▶ **Activity**: From the first line to the last, return the data exactly, with no pictures.
-- -- --
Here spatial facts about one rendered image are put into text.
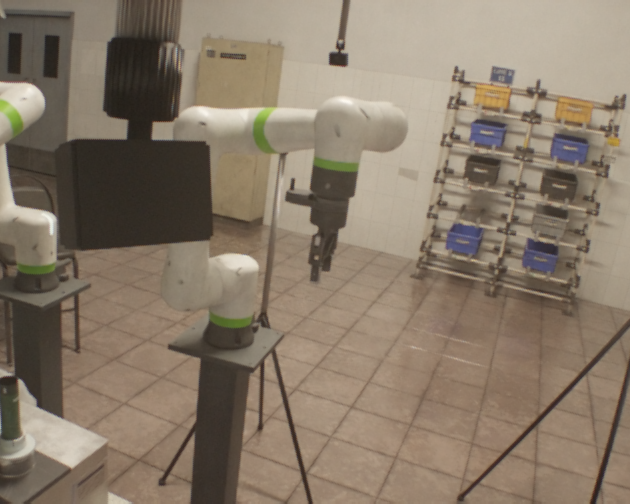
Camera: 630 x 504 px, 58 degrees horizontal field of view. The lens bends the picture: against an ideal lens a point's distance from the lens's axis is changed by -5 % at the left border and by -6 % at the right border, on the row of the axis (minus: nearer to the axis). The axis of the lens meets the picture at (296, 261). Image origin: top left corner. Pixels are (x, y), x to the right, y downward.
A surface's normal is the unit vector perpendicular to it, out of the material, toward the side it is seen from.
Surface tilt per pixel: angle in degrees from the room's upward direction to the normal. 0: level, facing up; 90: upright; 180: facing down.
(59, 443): 0
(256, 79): 90
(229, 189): 90
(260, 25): 90
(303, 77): 90
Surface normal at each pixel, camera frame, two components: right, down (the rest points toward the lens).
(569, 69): -0.38, 0.23
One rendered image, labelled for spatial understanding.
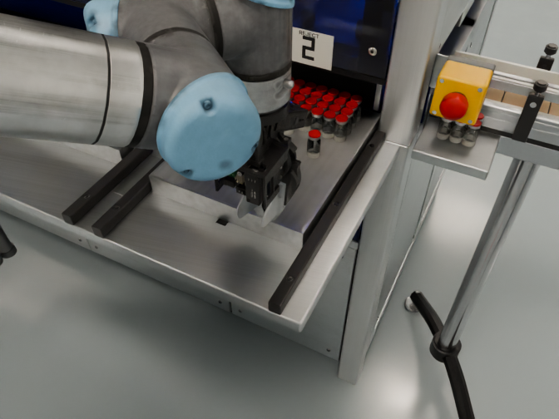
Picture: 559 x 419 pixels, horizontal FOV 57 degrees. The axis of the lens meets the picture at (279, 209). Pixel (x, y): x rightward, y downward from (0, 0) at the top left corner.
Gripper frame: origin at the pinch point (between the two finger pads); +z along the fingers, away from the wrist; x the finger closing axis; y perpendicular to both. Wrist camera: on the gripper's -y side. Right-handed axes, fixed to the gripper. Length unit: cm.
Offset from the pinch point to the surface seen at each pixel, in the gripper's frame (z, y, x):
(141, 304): 92, -22, -61
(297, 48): -9.8, -27.4, -8.9
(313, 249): 1.6, 2.3, 7.9
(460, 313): 60, -42, 32
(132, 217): 3.6, 7.1, -19.3
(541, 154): 5, -38, 33
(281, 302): 1.5, 11.8, 7.9
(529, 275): 92, -92, 52
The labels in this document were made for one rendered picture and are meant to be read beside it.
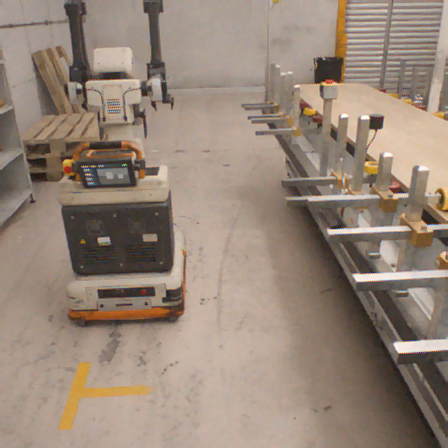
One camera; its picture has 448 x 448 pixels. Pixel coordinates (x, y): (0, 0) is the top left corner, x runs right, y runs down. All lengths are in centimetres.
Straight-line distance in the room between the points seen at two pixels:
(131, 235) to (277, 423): 113
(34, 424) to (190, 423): 66
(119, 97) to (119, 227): 68
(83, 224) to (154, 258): 40
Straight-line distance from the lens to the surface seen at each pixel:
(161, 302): 244
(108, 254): 242
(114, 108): 249
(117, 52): 256
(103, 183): 223
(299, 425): 204
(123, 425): 208
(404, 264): 151
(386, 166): 163
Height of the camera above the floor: 155
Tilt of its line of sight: 26 degrees down
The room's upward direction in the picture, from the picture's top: 2 degrees counter-clockwise
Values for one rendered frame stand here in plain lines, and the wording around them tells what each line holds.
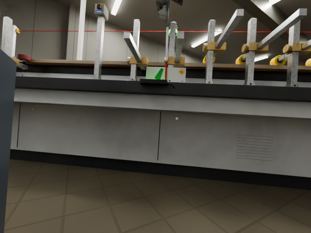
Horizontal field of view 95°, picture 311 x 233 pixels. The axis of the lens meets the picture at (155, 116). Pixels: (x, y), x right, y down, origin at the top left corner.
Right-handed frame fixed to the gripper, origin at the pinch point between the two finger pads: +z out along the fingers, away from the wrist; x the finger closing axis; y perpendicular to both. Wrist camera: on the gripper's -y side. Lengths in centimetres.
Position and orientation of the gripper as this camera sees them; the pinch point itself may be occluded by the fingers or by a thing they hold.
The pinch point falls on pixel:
-- -- --
▶ **Your solution**:
Here spatial facts about one rendered image are put into text.
Camera: 630 x 504 px, 58 degrees horizontal field of view. The lens bends the picture: against an ideal lens a point's distance from the lens's axis is changed by -5 % at the left border and by -6 % at the right border, on the row of the axis (minus: nearer to the axis). The axis of the lens meets the picture at (296, 261). Image origin: top left corner. Pixels are (x, y), x to the right, y downward.
A surface's normal is the unit vector perpendicular to it, out of the material, toward the side it is seen from.
Surface tilt per pixel: angle in degrees from the room's upward direction to the normal. 0: level, facing up; 90: upright; 180: facing down.
(59, 443): 0
(256, 79): 90
(229, 189): 90
(260, 25): 90
(303, 77): 90
Surface normal at each pixel, camera frame, two components: right, down (the rest points toward the lens).
(569, 69): -0.38, 0.23
One rendered image, labelled for spatial understanding.
Picture: 559 x 419 pixels, horizontal FOV 57 degrees. The axis of the lens meets the picture at (279, 209). Pixel (x, y): x rightward, y downward from (0, 0) at the top left corner.
Gripper frame: origin at the pinch point (between the two finger pads); +z along the fingers, away from the wrist; x the finger closing axis; y perpendicular to both. Wrist camera: on the gripper's -y side. Right-handed axes, fixed to the gripper. Length unit: cm.
Offset from the pinch point to the surface seen at each pixel, in the gripper's frame (z, y, x):
(141, 304): 92, -22, -61
(297, 48): -9.8, -27.4, -8.9
(313, 249): 1.6, 2.3, 7.9
(460, 313): 60, -42, 32
(132, 217): 3.6, 7.1, -19.3
(541, 154): 5, -38, 33
(281, 302): 1.5, 11.8, 7.9
(529, 275): 92, -92, 52
The labels in this document were made for one rendered picture and are meant to be read beside it.
One camera; its picture has 448 x 448 pixels. Pixel coordinates (x, y): (0, 0) is the top left corner, x runs right, y runs down. All lengths are in centimetres.
Straight-line distance in the room between the points seen at two pixels:
(131, 235) to (277, 423): 113
(34, 424) to (190, 423): 66
(119, 97) to (119, 227): 68
(83, 224) to (154, 258): 40
Straight-line distance from the lens to the surface seen at each pixel:
(161, 302): 244
(108, 254): 242
(114, 108): 249
(117, 52): 256
(103, 183): 223
(299, 425): 204
(123, 425): 208
(404, 264): 151
(386, 166): 163
Height of the camera above the floor: 155
Tilt of its line of sight: 26 degrees down
The room's upward direction in the picture, from the picture's top: 2 degrees counter-clockwise
Values for one rendered frame stand here in plain lines, and the wording around them tells what each line holds.
Horizontal field of view 95°, picture 311 x 233 pixels. The axis of the lens meets the picture at (155, 116). Pixels: (x, y), x right, y down, origin at the top left corner.
Right-handed frame fixed to the gripper, origin at the pinch point between the two finger pads: +z out along the fingers, away from the wrist; x the finger closing axis; y perpendicular to both. Wrist camera: on the gripper's -y side. Lengths in centimetres.
Position and orientation of the gripper as this camera sees them; the pinch point itself may be occluded by the fingers or by a thing they hold.
The pinch point falls on pixel:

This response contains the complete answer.